Laura cites three reasons for her adventure into playwrighting.

“I was intrigued by the New Play Festival’s call for plays and thought, ‘Why not try?'” she says. Actually, the genesis of “Lost” dates back several months before that call. As a member of the Lake Effect Writers Guild, Laura remembers a particular meeting the previous winter. “The assignment was to write something with a ‘bit of dialogue.’ I thought, ‘Here’s my chance,’ and began the first draft of ‘Lost’ in January 2016.” So the metamorphosis of “Here’s my chance!” to “Why not try?” constitutes one of three motives driving our nascent playwright.

The second had to do with the seminal event that inspired the play. Laura explains: “The play is about Alzheimer’s disease and its effect on the patient and the family, especially family caregivers. My stepfather eventually died of the disease. I recall during a visit to my mom and stepfather’s house finding in a desk a box with a harmonica. I was familiar with the harmonica because years earlier my kids had given it to my mom and inscribed on the box ‘Grandma.’ But when I saw the box that day the word ‘Grandma’ had been carefully crossed out, and in the painstaking handwriting of my stepfather was  written instead the word ‘harmonica.’

“Often you cannot see the devastation of Alzheimer’s until its late stages. Those early effects can be hidden. And yet already the disease had stolen from his mind–at least intermittently–the concept of possession. In his mind, the box did not contain a grandma; it contained a harmonica, so he fixed it.”

The hiddenness and drama of that discovery in the desk relates to the third reason Laura wrote her play. “Theatre is a community of inclusion, able to inspire empathy and be an agent for change,” she says. “Theatre brings light to issues hidden beneath our inattentiveness, and the effects of Alzheimer’s disease require more light,” she adds.
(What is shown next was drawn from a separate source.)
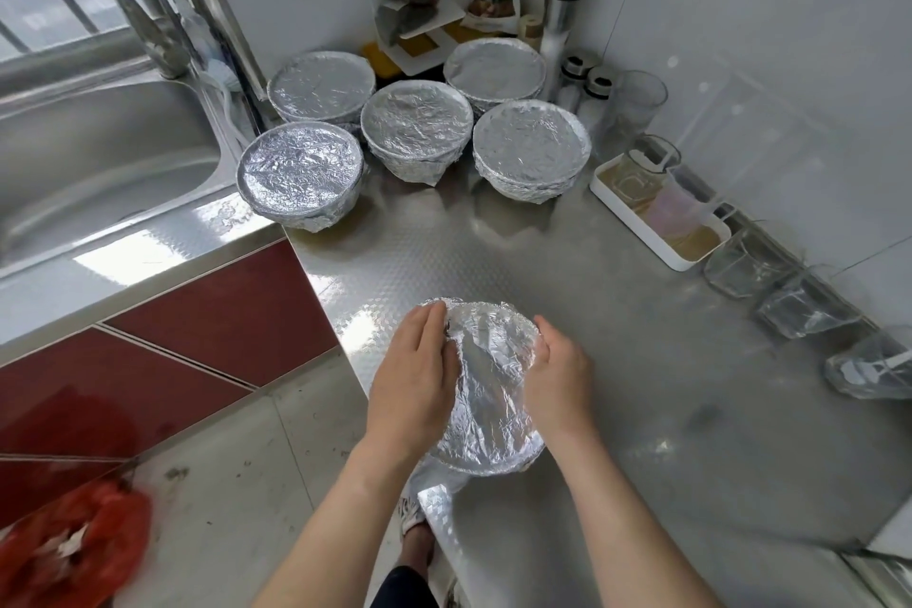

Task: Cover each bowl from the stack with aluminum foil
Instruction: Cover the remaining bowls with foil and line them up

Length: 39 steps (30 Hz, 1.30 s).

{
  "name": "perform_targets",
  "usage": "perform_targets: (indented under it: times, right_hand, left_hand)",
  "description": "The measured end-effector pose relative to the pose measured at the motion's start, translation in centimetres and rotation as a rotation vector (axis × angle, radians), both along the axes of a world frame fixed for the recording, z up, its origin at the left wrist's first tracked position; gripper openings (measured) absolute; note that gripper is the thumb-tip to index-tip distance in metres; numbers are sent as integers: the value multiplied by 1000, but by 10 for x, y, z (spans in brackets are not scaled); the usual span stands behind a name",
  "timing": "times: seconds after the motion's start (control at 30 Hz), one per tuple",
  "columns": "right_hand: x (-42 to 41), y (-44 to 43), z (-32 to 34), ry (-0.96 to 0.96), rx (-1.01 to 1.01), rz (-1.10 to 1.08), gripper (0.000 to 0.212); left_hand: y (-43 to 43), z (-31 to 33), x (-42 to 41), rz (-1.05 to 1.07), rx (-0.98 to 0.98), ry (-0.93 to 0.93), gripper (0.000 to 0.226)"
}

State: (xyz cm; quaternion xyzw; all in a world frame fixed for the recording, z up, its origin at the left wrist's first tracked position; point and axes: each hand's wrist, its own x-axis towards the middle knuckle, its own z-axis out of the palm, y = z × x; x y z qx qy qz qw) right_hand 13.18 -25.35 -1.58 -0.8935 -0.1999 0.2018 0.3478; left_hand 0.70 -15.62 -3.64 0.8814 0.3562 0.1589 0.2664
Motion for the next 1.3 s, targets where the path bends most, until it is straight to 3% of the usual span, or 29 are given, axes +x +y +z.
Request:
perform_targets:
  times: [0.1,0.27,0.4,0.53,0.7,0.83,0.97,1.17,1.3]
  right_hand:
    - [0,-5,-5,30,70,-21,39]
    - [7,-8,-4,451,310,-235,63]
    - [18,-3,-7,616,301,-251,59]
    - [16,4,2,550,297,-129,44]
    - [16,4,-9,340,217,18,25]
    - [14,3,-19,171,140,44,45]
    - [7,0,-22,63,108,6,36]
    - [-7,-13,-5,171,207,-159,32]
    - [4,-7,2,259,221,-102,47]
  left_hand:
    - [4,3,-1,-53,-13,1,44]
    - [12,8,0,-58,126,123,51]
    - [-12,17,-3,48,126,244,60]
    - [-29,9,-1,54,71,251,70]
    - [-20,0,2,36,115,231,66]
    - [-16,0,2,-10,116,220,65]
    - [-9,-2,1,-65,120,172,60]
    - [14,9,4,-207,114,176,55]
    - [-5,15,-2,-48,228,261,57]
Her script development continues through the rehearsal process and in collaboration with the play’s director and actors. “I’ve done five rewrites during rehearsals,” says Laura, “and learned a great deal in the revisions.” In her play, Laura is writing movement as much as dialogue. For example, her staging of “shuffling” acquires multiple layers of meaning in this poignant work, as much poem as performance. Launching an adventure takes teamwork, and Laura is deeply grateful to the producers of the New Play Festival, Kevin Dodd and Steve Feffer, for providing the opportunity for playwrights like her to develop their work. Ed Menta has served as her mentor since her college days. “And my family and friends have enthusiastically encouraged my writing,” she adds.

“Lost” may be just the beginning of her writing career. “I have things to say,” she smiles, “and I’m no longer too intimidated to try.” She’s at work on a family book about the power of love. “It’s meant to be read by parents to children, and it focuses on the extraordinary relationship between my mom and my daughter.” The working title is “A Kiss Across the Miles.”

Who knows, though, its genre may morph to a play. As might her second work-in-progress, a memoir based on a nightly diary Laura has kept for 41 years (seriously!)…every night, with no more than a couple dozen exceptions, since she was NINE YEARS OLD.

“I don’t have a working title for the memoir,” says Laura. “It’s shaping into the arc of a young woman growing up with a set of expectations and then having to manage a life direction that diverges quite radically from those expectations.”

Add to this oeuvre a second version of “Lost.” February’s performance (version one) takes about 12 minutes. Laura will expand that to a one-act play of standard length (40 to 45 minutes). Who knows, maybe one day she’ll make it a full-length play.

In the meantime, Rave on, Laura. And thank you for the courage.